Bill Clinton defeated Bush on an economic platform, and despite facing a hostile Republican Congress for most of his term, passed a number of measures and presided over the largest peacetime expansion in the nation’s history--and returned to budget surpluses along the way. He even managed to contain Osama bin Laden in Afghanistan. George W. Bush returned us to war and record deficits, committing us to years of expensive occupation all while refusing to pay for it, cutting taxes especially for those best able to afford them, ignoring the complete lack of positive economic impact--except for the wealthy. He’s even strained the military, including the National Guard, so far that all commanders warn we can’t sustain these deployments past the spring. And to top it off, military benefits, including needed health care and proper combat vehicles, have been missing, underfunded. Then there’s systematically destroying then very rights that make the U.S. Constitution our guiding principles. Enough is enough. Vote Democrat.
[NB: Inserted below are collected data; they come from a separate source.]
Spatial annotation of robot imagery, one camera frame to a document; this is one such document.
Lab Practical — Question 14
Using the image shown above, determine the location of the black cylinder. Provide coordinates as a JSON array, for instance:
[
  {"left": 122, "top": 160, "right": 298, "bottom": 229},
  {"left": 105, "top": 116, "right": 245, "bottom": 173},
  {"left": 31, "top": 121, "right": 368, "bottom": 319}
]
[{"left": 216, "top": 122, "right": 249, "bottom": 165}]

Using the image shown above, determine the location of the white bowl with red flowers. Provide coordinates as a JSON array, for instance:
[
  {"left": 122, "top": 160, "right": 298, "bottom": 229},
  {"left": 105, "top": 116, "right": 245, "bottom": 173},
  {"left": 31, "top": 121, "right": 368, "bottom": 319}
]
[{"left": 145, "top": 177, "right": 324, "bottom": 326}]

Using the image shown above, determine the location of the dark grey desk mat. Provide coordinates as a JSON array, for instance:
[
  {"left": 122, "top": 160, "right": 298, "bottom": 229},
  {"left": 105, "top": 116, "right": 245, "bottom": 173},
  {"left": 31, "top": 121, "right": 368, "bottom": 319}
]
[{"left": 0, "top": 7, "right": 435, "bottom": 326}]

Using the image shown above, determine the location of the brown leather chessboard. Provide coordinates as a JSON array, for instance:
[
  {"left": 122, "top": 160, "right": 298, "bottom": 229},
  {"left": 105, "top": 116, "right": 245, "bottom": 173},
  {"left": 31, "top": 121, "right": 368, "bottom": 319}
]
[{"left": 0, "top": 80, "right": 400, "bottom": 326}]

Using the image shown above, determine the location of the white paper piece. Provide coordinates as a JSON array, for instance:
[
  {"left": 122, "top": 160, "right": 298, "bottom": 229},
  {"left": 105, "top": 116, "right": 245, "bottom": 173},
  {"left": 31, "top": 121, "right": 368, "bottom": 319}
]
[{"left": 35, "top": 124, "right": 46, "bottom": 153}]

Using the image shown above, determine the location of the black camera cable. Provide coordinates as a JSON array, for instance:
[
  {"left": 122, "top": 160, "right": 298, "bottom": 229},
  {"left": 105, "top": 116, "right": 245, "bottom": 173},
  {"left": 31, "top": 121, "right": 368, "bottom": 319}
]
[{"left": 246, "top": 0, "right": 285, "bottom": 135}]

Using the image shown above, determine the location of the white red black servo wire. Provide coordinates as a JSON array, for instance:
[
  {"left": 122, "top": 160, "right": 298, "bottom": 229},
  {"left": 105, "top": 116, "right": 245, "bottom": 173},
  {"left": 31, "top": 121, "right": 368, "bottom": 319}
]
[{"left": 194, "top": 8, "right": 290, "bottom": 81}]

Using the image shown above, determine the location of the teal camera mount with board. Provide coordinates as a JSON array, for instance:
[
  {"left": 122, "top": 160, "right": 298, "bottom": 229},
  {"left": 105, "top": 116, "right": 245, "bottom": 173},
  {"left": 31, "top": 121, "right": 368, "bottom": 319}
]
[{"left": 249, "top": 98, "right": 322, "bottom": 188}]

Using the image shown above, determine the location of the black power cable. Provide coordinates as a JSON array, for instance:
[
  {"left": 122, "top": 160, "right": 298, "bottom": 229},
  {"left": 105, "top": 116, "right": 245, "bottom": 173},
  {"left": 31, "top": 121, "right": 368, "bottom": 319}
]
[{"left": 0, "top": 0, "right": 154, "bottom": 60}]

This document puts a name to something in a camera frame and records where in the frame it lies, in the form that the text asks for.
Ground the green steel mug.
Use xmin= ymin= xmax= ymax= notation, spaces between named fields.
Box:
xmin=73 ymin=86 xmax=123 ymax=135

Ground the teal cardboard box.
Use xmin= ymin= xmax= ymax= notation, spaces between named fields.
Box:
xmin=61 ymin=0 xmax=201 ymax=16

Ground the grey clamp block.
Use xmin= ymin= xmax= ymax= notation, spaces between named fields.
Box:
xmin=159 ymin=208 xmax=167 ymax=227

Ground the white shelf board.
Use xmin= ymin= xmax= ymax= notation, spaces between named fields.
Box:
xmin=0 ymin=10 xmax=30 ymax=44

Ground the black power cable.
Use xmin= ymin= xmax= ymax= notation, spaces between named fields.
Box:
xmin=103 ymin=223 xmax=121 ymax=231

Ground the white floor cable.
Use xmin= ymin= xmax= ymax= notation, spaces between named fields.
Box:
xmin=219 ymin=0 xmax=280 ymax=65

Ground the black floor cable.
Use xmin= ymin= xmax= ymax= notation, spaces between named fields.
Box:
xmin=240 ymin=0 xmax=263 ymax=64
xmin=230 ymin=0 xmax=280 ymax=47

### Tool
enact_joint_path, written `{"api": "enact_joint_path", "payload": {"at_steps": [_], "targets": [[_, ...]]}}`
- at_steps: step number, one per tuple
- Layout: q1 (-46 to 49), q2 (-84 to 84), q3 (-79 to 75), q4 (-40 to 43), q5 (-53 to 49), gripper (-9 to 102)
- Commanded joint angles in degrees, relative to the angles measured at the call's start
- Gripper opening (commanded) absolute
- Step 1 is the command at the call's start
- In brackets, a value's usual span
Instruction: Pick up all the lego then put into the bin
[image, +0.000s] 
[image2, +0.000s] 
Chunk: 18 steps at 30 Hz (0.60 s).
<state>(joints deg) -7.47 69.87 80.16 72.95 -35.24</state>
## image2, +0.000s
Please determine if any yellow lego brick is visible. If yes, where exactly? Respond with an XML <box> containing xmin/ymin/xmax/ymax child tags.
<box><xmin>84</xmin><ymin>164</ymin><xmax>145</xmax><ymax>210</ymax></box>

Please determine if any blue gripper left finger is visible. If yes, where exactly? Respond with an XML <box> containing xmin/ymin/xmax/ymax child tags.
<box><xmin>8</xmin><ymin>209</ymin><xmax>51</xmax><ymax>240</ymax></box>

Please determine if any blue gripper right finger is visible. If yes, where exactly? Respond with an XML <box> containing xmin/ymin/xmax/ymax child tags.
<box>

I really wasn’t up for an argument with this lady. “Well, we’re engaged in economic policies and a war we can’t sustain,” I offer, choosing a nonpartisan point.

“We HAVE to do that!” she insists, stridently, ignoring the logical disconnect. I let it go--the discussion promises to be pointless anyway. She doesn’t. “Bill and Hillary only got that surplus by cooking the numbers--it didn’t really exist!”

“They slashed funding for the military!” she adds, voice rising.

[Incidentally, why do so many Republicans assume all debate is about Senator Clinton? Haven’t they noticed the lively primary debate, featuring a range of strong candidates all with enthusiastic supporters?]

She doesn’t offer any specifics. I assume she’s referring to the long-standing practice of all administrations of lumping the current Social Security surplus into the overall budget--a practice candidate Al Gore promised to end, by the way, in his 2000 bid for the presidency. The practice also means all those deficits are that much worse, a point which seems to have escaped her. Probably just repeating what she’s heard on Rush Limbaugh.

I sigh inwardly. Issues like this need discussion, though, so I start to explain. Immediately she interrupts, her voice nicer, “Well, you have your ideas and I have mine.” The conversation is over.

So thousands of people will continue to die, thousands more badly wounded, because a retired lady in rural New York doesn’t need information to make up her mind. Medicare, headed rapidly for a financial meltdown, will wait until it’s a crisis. The looming Social Security shortfall, completely solvable if we act soon, will similarly wait for doomsday. If she has anything to say about it, America will remain the only industrial nation without national health care, spending billions on emergency room care instead, at far greater cost. Promising stem cell research--and possible cures for a wide range of diseases--will have to wait for scientists from other, more reasonable nations. Tax cuts will remain the magic cure for all ills, continuing the myth that “giving the money back so they can invest as they see fit” will resolve entitlement difficulties, ignoring Americans negative savings rate.

And peacetime prosperity will remain an accounting trick, all while America spends its former greatness and prosperity into the shadows where all myopic empires have been humbled. Instead, this will be the age of China, India, and the European Union.

Writer

4 comments:

LOTGK said...

Be democrat or republican, I do not trust either. They have their own agenda and we voters merely get in their way. It's time to dump tea in the harbor again.

Emily Suess said...

Lotgk has a point, I think. Some people like to lament the two-party system, and some say it's really just a one-party system. (I think the latter might be on to something.) That said, you can bet I'll be voting for the candidate who's policies least resemble those of Dubya.

Dan Hanosh said...

I've trusted both parties and I have to say neither have improve the country . . . I just wish we could leave Iraq, get health care without breaking the bank or letting Americans die. Oh and College for everyone . . . You can have this privatization, it's not working.

jon said...

Let me guess, do you read a lot of Daily Kos and Wonkette?